=== GOAL OF THE EXERCISE ===
No picture belongs in the copy. Repeat each line below exactly.
# # # # # # #
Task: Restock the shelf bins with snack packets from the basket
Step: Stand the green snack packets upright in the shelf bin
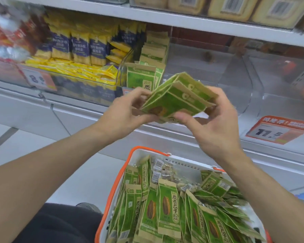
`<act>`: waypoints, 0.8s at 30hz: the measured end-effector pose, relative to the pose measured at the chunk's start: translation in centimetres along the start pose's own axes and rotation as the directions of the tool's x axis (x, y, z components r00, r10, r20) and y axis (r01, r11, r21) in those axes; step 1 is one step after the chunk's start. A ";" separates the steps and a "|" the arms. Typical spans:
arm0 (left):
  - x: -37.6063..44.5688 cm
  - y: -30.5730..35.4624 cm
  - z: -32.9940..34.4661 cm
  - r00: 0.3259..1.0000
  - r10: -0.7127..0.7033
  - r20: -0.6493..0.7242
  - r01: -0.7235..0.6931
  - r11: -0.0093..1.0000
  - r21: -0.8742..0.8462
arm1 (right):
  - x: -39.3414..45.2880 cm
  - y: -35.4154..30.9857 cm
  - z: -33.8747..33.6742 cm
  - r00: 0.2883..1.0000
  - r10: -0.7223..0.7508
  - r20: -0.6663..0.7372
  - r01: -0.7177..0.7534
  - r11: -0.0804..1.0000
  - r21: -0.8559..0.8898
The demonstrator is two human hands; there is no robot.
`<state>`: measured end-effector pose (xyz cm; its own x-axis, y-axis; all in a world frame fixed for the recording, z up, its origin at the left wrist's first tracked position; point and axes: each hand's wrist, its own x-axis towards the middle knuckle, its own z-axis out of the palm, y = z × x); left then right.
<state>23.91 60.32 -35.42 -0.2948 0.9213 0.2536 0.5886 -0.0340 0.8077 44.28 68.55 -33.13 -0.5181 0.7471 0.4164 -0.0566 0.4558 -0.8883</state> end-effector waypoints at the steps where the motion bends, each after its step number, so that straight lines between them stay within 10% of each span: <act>1: 0.3 0.0 -0.2 0.994 0.043 -0.096 -0.038 0.998 0.053 | 0.5 -0.9 0.1 0.995 -0.096 -0.017 0.095 0.994 -0.047; 6: 1.3 -1.5 -0.8 0.937 0.088 -0.337 0.035 0.938 0.344 | 4.0 -3.4 1.1 0.929 -0.371 -0.005 0.364 0.913 -0.186; 24: 1.9 -2.3 -0.9 0.939 0.030 -0.343 0.142 0.873 0.467 | 13.0 -0.4 5.9 0.992 -0.117 0.051 0.127 0.893 -0.432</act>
<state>21.28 61.83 -36.34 -0.5171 0.7309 0.4453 0.8232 0.2823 0.4925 32.49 75.24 -28.50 -0.5511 0.6630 0.5067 0.2522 0.7111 -0.6563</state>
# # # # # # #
=== ANSWER TO THE EXERCISE ===
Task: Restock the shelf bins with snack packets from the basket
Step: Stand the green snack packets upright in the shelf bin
`<act>`: waypoints, 0.8s at 30hz: the measured end-effector pose, relative to the pose measured at the chunk's start: translation in centimetres along the start pose's own axes and rotation as the directions of the tool's x axis (x, y, z components r00, r10, r20) and y axis (r01, r11, r21) in those axes; step 1 is one step after the chunk's start. A ";" separates the steps and a "|" the arms. Typical spans:
arm0 (left):
  - x: -37.6063..44.5688 cm
  - y: -30.5730..35.4624 cm
  - z: -32.9940..34.4661 cm
  - r00: 0.3259..1.0000
  - r10: -0.7127..0.7033
  - r20: -0.6493..0.7242
  - r01: -0.7235..0.6931
  - r11: -0.0093..1.0000
  - r21: -0.8742..0.8462
arm1 (right):
  - x: -39.3414..45.2880 cm
  - y: -35.4154..30.9857 cm
  - z: -33.8747..33.6742 cm
  - r00: 0.2883..1.0000
  - r10: -0.7223..0.7508
  - r20: -0.6663..0.7372
  - r01: -0.7177..0.7534
  - r11: -0.0804..1.0000
  - r21: -0.8559..0.8898
The demonstrator is two human hands; there is no robot.
`<state>`: measured end-effector pose (xyz cm; its own x-axis, y-axis; all in a world frame fixed for the recording, z up, its origin at the left wrist's first tracked position; point and axes: each hand's wrist, its own x-axis towards the middle knuckle, its own z-axis out of the palm, y = z × x); left then right.
<state>23.91 60.32 -35.42 -0.2948 0.9213 0.2536 0.5886 -0.0340 0.8077 44.28 68.55 -33.13 -0.5181 0.7471 0.4164 -0.0566 0.4558 -0.8883</state> end-effector waypoints at the steps where the motion bends, each after its step number, so that straight lines between them stay within 10% of each span: <act>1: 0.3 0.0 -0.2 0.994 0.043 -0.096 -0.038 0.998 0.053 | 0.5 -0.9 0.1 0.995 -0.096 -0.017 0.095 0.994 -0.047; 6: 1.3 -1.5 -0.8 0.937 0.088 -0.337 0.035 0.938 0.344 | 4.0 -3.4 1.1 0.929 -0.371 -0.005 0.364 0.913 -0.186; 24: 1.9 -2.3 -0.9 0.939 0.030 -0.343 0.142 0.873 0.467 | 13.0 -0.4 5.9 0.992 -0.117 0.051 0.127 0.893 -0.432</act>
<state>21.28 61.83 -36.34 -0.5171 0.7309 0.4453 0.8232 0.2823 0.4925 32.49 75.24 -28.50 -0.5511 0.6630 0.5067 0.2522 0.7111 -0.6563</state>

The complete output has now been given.